In time, as LLMs become more commoditised it’s likely that we will all come to trust third party providers with our data just as many organisations trust cloud service providers with their data now. But, there will always be a subset of organisations for whom guarantees of third party providers are not enough, and will want to host their own models in their own environment — and in this case an open source deployment makes sense.
The LLM Pyramid
The landscape of models is confusing. There are hundreds of models out there, and more being released each week. The way we tend to describe the landscape is like a pyramid with a few really high performing models at the top like GPT-4, and the more traditional language models (small by today’s standards) like BERT at the base of the pyramid. For conceptual simplicity, we split the pyramid into four layers.
”Pinnacle” (GPT4 level) models
The top of the pyramid is dominated by a few proprietary models: OpenAI’s GPT4, Anthropic’s Claude, Google’s Gemini and Mistral Medium which has shown impressive performance on popular benchmarks such as the LMSys chatbot arena.
If you need best in class performance on complicated tasks, then these are the models you should be using, and as of now: all are proprietary.
Mid (GPT3.5) level models
The next group of models we loosely call the GPT3.5 level group. This group includes a mix of proprietary and open source models, such as GPT3.5, Mixtral 8x7B, Llama2 70B, Palm 2, Claude Instant, and Falcon 180B.

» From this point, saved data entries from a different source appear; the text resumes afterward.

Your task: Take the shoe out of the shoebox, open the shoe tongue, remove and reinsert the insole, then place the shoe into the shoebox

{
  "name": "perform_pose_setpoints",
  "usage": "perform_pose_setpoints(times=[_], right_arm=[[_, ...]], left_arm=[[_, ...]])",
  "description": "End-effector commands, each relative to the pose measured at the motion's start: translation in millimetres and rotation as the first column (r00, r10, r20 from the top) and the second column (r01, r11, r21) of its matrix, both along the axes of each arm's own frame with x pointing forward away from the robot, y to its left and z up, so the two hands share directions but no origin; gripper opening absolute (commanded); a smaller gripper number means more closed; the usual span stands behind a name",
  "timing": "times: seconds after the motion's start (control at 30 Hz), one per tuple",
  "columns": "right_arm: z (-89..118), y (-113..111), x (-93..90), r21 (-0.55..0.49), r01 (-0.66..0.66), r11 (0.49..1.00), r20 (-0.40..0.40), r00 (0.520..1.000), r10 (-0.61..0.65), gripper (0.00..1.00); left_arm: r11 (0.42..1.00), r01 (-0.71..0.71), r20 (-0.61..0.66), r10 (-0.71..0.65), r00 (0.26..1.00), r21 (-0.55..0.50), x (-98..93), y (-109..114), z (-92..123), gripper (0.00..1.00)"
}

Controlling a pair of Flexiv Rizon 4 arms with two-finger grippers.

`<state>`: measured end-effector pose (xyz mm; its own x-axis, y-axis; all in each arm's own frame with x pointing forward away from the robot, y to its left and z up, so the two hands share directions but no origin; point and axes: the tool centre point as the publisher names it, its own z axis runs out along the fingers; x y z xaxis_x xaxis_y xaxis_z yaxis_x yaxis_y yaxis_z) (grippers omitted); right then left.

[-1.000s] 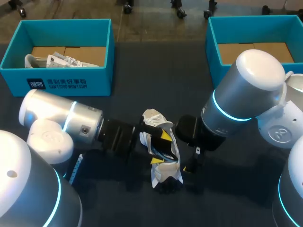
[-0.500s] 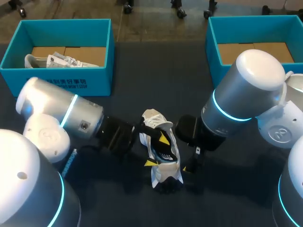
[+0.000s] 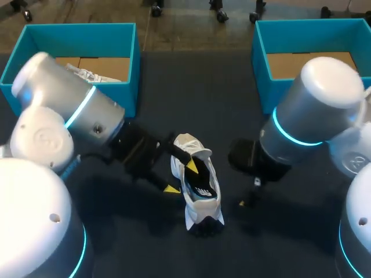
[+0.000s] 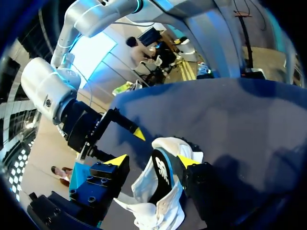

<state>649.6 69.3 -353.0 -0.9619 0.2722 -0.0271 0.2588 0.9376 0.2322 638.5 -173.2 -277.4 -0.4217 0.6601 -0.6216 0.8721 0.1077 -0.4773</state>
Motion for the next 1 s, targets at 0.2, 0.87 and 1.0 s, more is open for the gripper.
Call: perform_pose_setpoints(times=[0.2,0.87,1.0], right_arm=[[48,-85,-28.9,0.062,-0.041,0.997,0.102,0.994,0.035,1.00],[48,-85,-28.9,0.062,-0.041,0.997,0.102,0.994,0.035,1.00],[48,-85,-28.9,0.062,-0.041,0.997,0.102,0.994,0.035,1.00]], left_arm=[[0.967,0.093,0.012,-0.099,0.995,0.237,8.3,3,24,0.68],[0.866,0.122,0.004,-0.141,0.990,0.485,13.2,29,46,0.59],[0.864,0.126,0.013,-0.152,0.988,0.487,10.7,32,41,0.49]])
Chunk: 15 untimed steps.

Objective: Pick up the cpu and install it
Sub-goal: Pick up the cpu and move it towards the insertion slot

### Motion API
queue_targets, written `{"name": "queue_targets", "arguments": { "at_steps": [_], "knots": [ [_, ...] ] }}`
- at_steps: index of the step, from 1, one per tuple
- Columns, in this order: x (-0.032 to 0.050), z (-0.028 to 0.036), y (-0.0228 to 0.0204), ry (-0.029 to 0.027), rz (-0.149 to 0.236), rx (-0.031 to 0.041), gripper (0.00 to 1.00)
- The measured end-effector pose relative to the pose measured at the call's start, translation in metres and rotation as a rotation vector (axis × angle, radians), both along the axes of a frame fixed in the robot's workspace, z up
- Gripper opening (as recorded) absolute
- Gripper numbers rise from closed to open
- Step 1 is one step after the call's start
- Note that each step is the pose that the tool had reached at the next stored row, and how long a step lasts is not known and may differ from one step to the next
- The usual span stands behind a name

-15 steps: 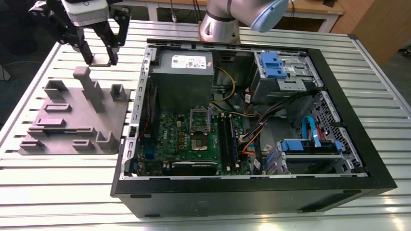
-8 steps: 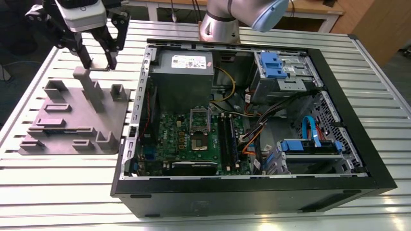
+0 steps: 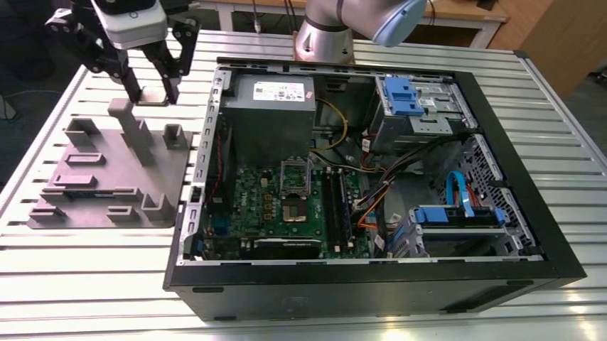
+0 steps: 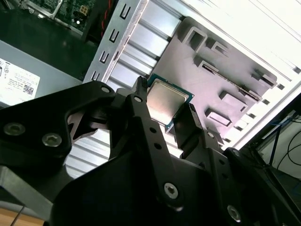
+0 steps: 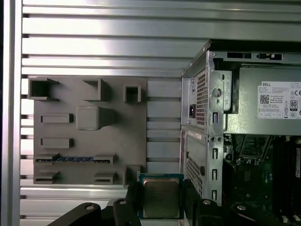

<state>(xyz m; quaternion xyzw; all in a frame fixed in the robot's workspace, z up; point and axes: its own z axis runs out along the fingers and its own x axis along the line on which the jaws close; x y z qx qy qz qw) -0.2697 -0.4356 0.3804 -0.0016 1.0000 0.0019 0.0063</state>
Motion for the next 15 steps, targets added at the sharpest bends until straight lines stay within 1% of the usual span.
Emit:
{"name": "queue_targets", "arguments": {
  "at_steps": [3,4,5,12,15],
  "knots": [
    [0.0040,-0.0001,0.0000,-0.0001,0.000,0.0025,0.47],
    [0.0056,-0.0001,-0.0001,-0.0001,0.000,0.0093,0.47],
    [0.0061,-0.0001,0.0000,-0.0002,0.000,0.0104,0.47],
    [0.0064,-0.0001,0.0000,-0.0001,0.000,0.0104,0.47],
    [0.0090,0.0000,0.0000,0.0000,0.000,0.0104,0.47]
  ]
}}
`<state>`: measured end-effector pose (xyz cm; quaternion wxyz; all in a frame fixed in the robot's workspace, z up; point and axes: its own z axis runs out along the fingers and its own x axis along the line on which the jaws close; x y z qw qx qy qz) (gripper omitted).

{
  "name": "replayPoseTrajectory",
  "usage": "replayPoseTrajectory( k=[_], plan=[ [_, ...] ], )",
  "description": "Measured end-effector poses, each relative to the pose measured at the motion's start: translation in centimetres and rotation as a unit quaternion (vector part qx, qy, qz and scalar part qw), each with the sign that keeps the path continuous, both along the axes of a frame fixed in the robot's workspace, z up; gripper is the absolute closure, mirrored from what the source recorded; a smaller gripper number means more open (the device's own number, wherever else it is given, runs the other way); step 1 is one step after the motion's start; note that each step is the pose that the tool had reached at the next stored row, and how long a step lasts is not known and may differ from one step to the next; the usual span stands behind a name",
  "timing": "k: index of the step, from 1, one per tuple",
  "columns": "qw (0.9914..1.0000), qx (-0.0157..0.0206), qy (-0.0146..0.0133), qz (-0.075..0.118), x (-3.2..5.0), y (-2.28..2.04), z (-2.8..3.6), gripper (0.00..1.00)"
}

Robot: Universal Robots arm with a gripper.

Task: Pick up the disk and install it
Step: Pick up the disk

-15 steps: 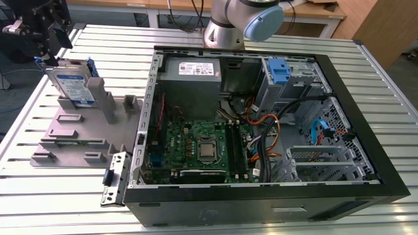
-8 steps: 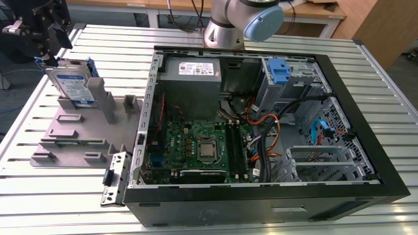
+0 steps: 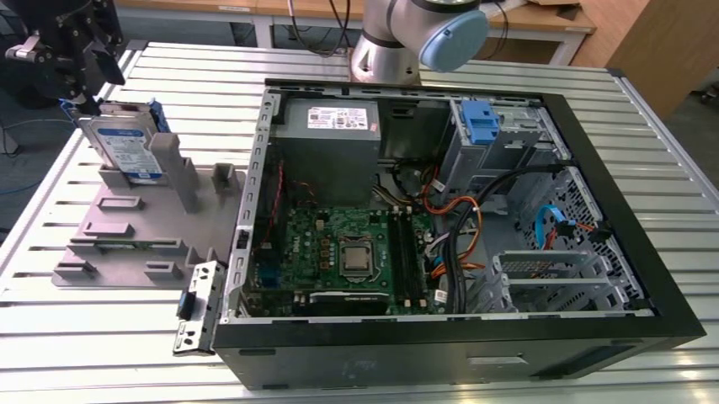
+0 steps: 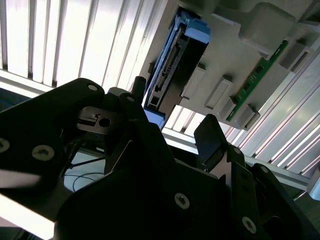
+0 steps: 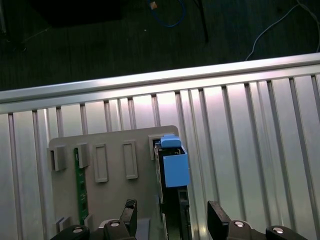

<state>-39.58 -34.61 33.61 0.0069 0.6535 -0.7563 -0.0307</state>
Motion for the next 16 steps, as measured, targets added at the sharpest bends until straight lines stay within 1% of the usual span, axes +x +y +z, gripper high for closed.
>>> replayPoseTrajectory(
  k=[2, 5, 7, 9, 10, 16],
  plan=[
    [1.0, -0.0001, -0.0002, 0.001, 0.0, 0.0, -0.12, 0.34],
    [0.99998, 0.0003, -0.0019, 0.006, 0.0, 0.0, -0.4, 0.34],
    [0.99995, 0.0013, -0.0027, 0.009, -0.01, 0.01, -0.6, 0.34],
    [0.99991, 0.0032, -0.003, 0.013, -0.02, 0.01, -0.83, 0.34],
    [0.99988, 0.0035, -0.0031, 0.015, -0.02, 0.01, -0.94, 0.34],
    [0.99943, 0.0037, -0.0034, 0.033, -0.09, 0.0, -1.59, 0.34]
  ],
)
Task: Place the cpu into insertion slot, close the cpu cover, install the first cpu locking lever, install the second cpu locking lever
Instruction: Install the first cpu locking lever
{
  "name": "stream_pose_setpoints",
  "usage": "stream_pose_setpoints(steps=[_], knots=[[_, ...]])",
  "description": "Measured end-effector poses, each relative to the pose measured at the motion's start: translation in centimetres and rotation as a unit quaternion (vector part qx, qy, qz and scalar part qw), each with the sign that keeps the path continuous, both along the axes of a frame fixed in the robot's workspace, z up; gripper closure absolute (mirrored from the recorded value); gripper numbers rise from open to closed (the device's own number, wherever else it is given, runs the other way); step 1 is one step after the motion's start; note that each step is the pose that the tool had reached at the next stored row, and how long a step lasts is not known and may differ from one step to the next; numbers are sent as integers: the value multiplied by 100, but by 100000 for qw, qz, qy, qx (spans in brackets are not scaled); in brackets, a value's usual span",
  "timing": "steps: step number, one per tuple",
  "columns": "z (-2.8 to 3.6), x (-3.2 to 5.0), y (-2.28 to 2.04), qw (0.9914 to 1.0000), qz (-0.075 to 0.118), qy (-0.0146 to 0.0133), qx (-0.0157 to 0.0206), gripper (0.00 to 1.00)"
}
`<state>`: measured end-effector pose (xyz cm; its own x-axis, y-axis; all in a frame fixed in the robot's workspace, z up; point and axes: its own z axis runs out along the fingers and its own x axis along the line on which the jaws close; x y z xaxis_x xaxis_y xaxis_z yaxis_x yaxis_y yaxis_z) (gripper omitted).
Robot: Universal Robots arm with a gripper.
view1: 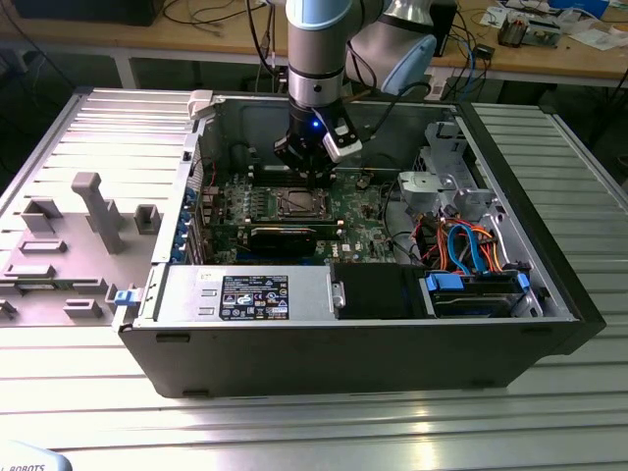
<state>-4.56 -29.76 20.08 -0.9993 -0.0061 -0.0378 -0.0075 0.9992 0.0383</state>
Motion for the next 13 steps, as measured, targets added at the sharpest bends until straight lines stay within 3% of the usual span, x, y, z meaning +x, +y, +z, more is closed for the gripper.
stream_pose_setpoints(steps=[2,3,5,13], knots=[[-1,0,-1,99999,12,-2,403,89],[-1,0,0,99996,2,-7,878,89],[-2,0,1,99990,-4,-9,1446,89],[47,0,0,99989,1,-11,1449,89]])
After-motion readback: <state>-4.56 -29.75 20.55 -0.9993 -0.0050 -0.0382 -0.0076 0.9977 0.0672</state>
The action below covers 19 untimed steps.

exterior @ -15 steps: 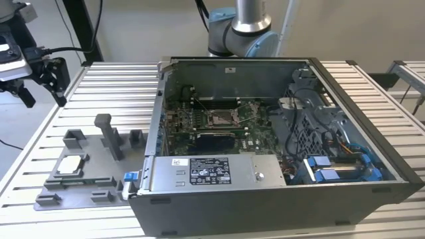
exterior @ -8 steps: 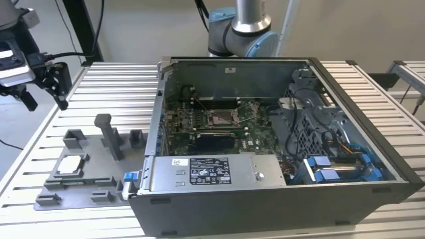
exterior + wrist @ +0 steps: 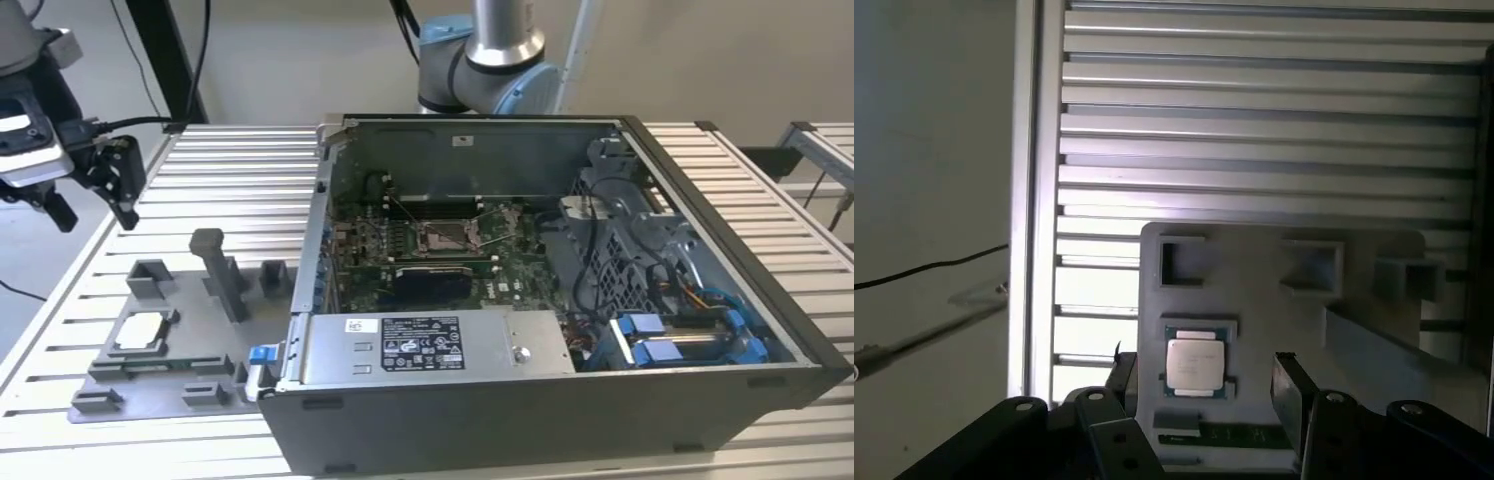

These models all produce impressive results, and are excellent for a range of generative applications such as Question-Answering and summarisation, as well as producing high quality zero and few shot performance on extractive tasks such as text classification and NER.
If you have concerns about privacy, security, or IP protection, or want fine grained control over stability, latency, cost, and performance, but don’t need best in class performance, then one of the open source models from this layer may be a good option.
Lower performance models (~1–20B)
After the mid group, there exists a large pool of mostly open models that are suitable for specific use cases, but lack the general applicability of the mid and high performance models.
These models are good for simple generative use cases, for example easy summarisation where less nuance is required, or Question-Answering over generic topics. These models may also be good candidates for prototyping: to prove out a use case before moving on to a larger more costly model. These models have also shown excellent performance when fine tuned for the specific use case. We’re thinking primarily of LLAMA2 7–13B, Mistral 7B, and smaller proprietary models from Google (Gemini Nano).
Small(!) models
Finally, we have the language models which are no longer considered to be ‘large’, and are much more uniformly open source. Here we’re thinking of smaller transformer models such as BERT and its many variations like RoBERTa.
These models perform very well on well structured (extractive) problems for which there are a lot of annotated data. These open source models excel where size, speed, and cost are a concern. They also overcome the stability and privacy concerns, as we can easily train or fine tune our own models and deploy them wherever they need to be deployed.
Summing up
In this post we’ve outlined the way we think about the landscape of open and proprietary LLM models. It’s not perfect, but it helps to frame the conversation around the various capabilities of different models, and whether those models should be proprietary or open source.